**TO DO:**
Restating the data word for word is all that is required.
·····
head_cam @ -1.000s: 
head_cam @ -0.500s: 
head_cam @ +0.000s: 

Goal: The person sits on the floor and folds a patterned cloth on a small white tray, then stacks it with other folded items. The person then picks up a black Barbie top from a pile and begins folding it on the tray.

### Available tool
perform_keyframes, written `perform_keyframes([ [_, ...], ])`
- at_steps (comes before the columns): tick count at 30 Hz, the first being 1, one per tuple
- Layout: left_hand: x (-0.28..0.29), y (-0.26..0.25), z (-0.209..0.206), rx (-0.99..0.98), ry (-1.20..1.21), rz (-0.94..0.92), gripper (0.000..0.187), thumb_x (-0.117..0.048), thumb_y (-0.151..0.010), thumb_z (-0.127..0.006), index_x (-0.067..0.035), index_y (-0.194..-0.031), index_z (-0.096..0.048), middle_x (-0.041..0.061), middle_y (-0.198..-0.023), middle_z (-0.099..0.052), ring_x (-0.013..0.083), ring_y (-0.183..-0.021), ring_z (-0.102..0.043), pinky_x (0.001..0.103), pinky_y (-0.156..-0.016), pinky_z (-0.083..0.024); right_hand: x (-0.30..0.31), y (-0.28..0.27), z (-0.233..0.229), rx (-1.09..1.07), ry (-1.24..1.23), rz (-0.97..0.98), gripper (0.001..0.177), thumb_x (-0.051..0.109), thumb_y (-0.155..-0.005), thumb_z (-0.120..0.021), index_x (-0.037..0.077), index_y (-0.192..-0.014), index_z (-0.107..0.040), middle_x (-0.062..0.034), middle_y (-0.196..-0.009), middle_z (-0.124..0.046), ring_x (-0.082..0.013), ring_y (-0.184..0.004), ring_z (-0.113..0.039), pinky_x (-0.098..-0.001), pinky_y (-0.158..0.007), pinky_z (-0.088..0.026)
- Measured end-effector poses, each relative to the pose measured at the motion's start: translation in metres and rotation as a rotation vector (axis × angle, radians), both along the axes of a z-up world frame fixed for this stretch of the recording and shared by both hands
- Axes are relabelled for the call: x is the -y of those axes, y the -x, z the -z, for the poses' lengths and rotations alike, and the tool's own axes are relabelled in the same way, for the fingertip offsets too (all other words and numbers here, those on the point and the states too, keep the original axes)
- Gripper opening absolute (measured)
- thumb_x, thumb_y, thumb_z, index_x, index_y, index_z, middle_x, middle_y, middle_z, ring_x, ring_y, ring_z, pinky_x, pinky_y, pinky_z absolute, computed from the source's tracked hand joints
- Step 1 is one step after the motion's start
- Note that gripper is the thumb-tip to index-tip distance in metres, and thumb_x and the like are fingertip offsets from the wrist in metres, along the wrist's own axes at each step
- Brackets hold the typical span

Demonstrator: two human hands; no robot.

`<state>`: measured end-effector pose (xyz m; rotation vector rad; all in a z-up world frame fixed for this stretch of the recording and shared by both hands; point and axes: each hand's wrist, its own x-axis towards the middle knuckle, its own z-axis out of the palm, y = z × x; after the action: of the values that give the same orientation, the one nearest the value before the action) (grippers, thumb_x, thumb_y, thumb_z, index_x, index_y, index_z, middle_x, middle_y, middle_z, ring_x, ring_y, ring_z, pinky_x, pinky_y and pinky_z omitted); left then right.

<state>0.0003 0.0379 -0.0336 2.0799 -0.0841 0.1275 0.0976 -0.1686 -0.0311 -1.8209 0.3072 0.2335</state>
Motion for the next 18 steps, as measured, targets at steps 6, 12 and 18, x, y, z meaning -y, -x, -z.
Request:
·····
**YOUR SOLUTION:**
head_cam @ -1.000s: 
head_cam @ -0.500s: 
head_cam @ +0.000s: 

Goal: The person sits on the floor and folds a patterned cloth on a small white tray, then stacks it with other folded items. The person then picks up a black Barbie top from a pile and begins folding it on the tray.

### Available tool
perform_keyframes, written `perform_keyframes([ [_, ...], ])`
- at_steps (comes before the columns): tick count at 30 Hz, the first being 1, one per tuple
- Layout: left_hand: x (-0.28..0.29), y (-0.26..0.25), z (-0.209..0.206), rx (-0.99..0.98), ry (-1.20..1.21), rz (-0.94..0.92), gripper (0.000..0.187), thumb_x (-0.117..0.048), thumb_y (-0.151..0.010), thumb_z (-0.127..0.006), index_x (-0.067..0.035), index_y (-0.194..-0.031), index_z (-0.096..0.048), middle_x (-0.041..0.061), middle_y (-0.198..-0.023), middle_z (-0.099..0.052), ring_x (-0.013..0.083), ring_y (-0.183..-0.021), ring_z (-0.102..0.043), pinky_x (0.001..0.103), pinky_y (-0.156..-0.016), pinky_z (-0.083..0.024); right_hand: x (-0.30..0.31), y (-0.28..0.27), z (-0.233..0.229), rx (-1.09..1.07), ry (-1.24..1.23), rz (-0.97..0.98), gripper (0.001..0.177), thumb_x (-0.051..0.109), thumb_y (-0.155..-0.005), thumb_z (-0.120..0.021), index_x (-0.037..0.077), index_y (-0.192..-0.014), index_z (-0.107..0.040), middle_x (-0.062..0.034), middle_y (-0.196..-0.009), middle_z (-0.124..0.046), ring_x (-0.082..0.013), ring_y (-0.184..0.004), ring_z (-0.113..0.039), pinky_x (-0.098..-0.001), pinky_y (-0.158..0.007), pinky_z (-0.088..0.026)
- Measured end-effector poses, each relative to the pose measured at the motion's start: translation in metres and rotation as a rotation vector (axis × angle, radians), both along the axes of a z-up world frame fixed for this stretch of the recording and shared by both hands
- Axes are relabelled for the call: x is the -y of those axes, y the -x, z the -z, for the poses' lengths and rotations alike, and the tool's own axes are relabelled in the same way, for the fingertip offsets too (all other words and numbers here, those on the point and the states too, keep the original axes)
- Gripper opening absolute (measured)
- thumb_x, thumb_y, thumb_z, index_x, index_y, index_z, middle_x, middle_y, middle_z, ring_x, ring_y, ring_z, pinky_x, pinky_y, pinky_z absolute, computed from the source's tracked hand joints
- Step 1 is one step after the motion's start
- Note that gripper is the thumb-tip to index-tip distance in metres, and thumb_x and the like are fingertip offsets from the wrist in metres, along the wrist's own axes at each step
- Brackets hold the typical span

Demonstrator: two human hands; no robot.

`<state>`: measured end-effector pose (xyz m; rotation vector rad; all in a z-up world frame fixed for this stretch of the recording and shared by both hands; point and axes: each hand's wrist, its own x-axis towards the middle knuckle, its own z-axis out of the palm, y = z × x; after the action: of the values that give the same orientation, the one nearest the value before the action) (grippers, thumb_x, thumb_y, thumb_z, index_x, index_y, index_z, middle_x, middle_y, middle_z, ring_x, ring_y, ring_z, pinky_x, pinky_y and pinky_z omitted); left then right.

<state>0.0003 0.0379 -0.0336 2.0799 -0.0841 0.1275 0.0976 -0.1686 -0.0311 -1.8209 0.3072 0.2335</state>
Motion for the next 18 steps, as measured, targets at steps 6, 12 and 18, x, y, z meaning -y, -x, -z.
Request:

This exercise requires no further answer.